It looks really promising, like “the way things were always supposed to be”, but I haven’t yet developed a full and intuitive understanding of what it means.
It looks really promising, like “the way things were always supposed to be”, but I haven’t yet developed a full and intuitive understanding of what it means.
In my mind it also removes a lot of cases where I need major restructuring and and refactoring in typical OOP languages. Getting type hierarchies and code organization wrong is so much easier with OOP and much harder to de-tangle.
Not always easy to explain with examples. Once you used MD for a while and try SD again you really start noticing how clunky SD makes code writing.
If you're coming from a functional language, the main difference is that Julia will compile specialized versions of functions for your types, and makes it a lot easier to write runtime efficient and generic code.
For a simple example of this in action, consider the following
julia> a = 1//3 # a is the rational number 1/3
1//3
julia> b = 2+3im # b is a gausian integer (complex number with integer coefficients)
2 + 3im
julia> a+b # even though these types don't know about each other, appropriate methods get called to get a complex rational result.
7//3 + 3//1*im
This might seem really basic, but you'll be hard pressed to make a system like this in another language without hard coding a list of dispatches manually.
If I wanted to use eg Euler angles or modified Rodriguez vectors or some other representation of rotation, the identical code pattern would work.

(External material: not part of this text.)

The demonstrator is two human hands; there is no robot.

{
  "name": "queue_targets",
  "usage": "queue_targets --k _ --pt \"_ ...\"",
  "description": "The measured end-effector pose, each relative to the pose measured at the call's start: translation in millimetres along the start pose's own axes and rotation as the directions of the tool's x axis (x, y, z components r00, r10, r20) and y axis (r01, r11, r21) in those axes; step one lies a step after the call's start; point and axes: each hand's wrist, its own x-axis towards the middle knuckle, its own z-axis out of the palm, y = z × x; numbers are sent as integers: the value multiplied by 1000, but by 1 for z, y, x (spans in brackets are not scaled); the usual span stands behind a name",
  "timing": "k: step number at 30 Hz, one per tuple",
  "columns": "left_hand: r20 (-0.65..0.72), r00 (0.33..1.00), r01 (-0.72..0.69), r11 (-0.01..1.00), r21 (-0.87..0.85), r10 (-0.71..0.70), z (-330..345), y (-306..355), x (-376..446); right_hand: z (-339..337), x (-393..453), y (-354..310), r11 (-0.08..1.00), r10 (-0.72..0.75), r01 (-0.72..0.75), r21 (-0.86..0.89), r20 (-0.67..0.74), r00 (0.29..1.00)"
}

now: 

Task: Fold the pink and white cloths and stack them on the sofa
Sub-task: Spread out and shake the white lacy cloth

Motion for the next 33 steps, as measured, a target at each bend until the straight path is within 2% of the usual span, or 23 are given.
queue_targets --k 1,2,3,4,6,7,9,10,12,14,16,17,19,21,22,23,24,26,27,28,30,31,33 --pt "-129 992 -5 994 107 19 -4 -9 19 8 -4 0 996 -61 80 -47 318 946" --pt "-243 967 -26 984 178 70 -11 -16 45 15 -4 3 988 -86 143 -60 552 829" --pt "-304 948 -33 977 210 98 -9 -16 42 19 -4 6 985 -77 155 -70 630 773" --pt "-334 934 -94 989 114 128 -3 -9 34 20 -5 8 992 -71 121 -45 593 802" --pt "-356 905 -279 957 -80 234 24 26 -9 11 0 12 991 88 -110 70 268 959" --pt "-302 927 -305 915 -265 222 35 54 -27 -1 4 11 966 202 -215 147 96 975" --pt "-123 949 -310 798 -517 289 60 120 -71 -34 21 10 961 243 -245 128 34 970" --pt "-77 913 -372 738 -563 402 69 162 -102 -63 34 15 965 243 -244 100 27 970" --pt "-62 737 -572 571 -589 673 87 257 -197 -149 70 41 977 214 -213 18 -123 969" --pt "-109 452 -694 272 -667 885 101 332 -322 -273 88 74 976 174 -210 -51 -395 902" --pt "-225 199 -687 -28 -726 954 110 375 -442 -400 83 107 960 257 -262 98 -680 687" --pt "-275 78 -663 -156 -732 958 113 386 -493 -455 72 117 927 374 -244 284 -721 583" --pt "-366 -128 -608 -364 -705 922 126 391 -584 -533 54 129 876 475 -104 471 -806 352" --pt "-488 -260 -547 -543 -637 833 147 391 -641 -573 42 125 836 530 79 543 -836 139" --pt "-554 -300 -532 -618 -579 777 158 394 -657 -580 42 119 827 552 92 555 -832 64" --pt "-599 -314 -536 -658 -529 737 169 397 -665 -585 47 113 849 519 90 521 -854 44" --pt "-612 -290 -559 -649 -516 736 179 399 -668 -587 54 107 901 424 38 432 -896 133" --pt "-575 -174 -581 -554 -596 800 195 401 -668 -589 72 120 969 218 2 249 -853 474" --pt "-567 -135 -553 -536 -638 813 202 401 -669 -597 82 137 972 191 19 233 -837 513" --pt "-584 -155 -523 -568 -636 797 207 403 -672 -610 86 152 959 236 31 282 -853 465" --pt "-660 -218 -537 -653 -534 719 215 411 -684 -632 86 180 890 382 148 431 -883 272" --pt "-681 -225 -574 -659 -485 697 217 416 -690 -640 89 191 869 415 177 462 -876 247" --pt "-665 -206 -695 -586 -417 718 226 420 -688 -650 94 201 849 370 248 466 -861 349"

Any language with semi-decent support for generic programming (via traits, type classes, overloading, what have you) should be able to do the above.
Well, Julia has better than semi decent support for generics, since every function is by definition a generic.
MD can be useful for static languages of course, but it comes up significantly less often and static MD is simply overloading/ad-hoc polymorphism.
It does so many things very right and always from first principles, not ad hoc (ad hacks).
some random examples that I love
sum(xs...) = reduce(+, xs)
julia > (6ft + 1km) * 1km/s 1002 m s⁻¹
julia> 'a' in "abc" true
180° + π == 2π
map(x -> 2x, [2,4,6,8]) == [2,4,6,8].*2
julia> ⊕(x, y) = x+y
julia> 1⊕2
3
∑(xs...)=fold(xs,+)
julia> ∑(2,4,6,8) 20
∑(xs)=fold(xs,+)
julia> ∑([2 4 6 8]) 20
Firstly I like the aesthetic and implications of f(x, y, z) over x.f(y, z). I like that f is its own thing and not a property of x.
Secondly, it's really nice to be able to reach however far down the callstack you need to go to patch some function "owned" by someone else to act correctly or more efficiently with whatever your type is. You can get correct code most of the time with single dispatch and well-thought-out interfaces, but getting interfaces right in advance is really tricky and requires coordination with other users of the interface whereas multiple dispatch can often work well without much coordination and can also handle cases where you want the implementation to vary dramatically based on the type (the OneHotVector in Karpinski's "Unreasonable effectiveness of multiple dispatch" talk is an example of this).